Work instructions
Pull out every line below holding the word "stated".

Start of Supplied material

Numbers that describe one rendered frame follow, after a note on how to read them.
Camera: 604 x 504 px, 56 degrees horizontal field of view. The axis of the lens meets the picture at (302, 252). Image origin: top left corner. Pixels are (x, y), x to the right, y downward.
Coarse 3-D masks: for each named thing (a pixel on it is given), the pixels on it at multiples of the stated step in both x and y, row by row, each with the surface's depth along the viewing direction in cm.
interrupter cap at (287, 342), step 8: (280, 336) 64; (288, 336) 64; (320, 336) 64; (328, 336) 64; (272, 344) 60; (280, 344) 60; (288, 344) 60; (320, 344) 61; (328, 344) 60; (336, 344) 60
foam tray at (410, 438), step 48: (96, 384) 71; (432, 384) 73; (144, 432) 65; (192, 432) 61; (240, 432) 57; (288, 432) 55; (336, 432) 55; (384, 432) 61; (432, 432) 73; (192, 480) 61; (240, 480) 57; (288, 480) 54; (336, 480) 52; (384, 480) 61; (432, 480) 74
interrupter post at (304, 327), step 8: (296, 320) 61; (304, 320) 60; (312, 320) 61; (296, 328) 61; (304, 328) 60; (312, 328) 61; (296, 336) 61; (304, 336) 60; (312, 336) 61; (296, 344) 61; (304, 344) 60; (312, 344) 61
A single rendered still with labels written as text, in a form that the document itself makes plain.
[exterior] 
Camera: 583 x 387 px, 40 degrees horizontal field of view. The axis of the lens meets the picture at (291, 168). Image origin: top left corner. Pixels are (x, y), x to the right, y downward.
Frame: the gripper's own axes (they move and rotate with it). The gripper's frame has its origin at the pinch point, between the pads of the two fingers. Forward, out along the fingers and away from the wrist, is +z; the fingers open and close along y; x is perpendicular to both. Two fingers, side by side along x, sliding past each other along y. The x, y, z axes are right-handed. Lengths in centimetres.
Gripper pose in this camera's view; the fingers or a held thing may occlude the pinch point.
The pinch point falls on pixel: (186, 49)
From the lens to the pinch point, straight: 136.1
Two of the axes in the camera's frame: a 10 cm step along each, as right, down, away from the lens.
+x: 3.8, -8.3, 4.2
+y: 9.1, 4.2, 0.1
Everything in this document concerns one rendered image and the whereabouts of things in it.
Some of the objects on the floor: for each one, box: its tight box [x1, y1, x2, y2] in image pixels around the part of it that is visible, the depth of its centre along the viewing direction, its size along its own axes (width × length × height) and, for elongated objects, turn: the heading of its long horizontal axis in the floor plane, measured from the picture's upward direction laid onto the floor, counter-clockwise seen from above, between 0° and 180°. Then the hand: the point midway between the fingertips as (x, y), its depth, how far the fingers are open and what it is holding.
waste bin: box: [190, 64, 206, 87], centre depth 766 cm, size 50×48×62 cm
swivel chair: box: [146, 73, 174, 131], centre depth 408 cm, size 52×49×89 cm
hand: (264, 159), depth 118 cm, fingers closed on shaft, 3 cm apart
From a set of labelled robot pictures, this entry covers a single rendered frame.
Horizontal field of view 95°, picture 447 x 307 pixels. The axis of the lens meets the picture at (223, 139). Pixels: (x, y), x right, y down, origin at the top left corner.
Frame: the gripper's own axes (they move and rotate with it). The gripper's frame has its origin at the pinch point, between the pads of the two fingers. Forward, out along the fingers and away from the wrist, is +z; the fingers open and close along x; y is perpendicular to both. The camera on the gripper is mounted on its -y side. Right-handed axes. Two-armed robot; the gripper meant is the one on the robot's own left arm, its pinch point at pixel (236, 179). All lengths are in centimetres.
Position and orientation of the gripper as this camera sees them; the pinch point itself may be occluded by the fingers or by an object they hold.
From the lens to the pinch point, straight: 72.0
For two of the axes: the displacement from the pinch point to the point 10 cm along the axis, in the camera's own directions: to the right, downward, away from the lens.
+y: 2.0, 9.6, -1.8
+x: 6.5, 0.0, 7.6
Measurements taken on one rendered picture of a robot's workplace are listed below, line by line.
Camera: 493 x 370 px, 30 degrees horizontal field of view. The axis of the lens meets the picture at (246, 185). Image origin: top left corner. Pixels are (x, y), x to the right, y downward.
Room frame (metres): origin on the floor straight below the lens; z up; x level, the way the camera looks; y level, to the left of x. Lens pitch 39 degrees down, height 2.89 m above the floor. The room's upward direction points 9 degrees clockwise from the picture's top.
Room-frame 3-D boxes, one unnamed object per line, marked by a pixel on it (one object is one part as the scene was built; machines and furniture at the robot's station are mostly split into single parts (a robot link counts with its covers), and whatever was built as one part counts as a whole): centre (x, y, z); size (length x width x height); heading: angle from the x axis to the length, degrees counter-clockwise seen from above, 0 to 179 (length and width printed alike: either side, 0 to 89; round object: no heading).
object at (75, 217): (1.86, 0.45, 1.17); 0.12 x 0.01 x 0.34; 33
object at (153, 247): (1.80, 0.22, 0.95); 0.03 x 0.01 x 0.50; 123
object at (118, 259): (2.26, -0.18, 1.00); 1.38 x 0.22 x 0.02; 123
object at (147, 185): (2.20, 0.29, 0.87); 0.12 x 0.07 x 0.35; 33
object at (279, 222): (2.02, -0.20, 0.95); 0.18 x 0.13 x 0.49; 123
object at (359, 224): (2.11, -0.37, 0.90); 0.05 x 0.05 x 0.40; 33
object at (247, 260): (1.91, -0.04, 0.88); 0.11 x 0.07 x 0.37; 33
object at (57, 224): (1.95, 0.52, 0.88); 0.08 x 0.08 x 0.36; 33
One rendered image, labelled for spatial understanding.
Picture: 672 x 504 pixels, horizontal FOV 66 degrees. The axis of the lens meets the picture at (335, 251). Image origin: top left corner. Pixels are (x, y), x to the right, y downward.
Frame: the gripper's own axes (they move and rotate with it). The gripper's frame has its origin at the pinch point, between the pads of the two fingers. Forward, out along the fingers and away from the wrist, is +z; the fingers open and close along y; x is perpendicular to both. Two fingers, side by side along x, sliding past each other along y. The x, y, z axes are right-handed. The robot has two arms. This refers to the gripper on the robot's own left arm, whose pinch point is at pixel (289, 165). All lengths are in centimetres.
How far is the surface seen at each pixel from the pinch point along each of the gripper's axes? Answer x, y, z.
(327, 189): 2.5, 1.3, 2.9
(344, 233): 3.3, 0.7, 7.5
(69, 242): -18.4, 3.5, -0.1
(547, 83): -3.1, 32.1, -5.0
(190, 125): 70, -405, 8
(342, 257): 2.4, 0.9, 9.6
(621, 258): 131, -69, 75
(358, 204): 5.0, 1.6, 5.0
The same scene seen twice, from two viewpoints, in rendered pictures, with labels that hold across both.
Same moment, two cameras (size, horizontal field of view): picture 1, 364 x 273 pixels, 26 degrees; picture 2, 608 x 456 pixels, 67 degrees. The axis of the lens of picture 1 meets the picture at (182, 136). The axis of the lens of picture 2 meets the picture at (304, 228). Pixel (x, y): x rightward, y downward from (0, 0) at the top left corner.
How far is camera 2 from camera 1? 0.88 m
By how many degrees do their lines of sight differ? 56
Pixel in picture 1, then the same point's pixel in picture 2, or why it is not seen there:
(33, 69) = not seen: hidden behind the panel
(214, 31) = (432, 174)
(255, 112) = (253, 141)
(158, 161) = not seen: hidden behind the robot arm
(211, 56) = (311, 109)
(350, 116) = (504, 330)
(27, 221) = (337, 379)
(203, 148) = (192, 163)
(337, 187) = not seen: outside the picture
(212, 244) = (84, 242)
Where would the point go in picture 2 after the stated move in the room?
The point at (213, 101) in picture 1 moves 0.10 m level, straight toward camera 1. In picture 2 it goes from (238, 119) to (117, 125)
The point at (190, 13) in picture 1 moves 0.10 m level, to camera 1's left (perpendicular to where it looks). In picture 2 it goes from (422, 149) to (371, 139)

End of Supplied material

Response to the task
Coarse 3-D masks: for each named thing (a pixel on it is given), the pixels on it at multiples of the stated step in both x and y, row by row, each with the surface's depth along the viewing direction in cm.
Where would the point go in picture 2 after the stated move in the room?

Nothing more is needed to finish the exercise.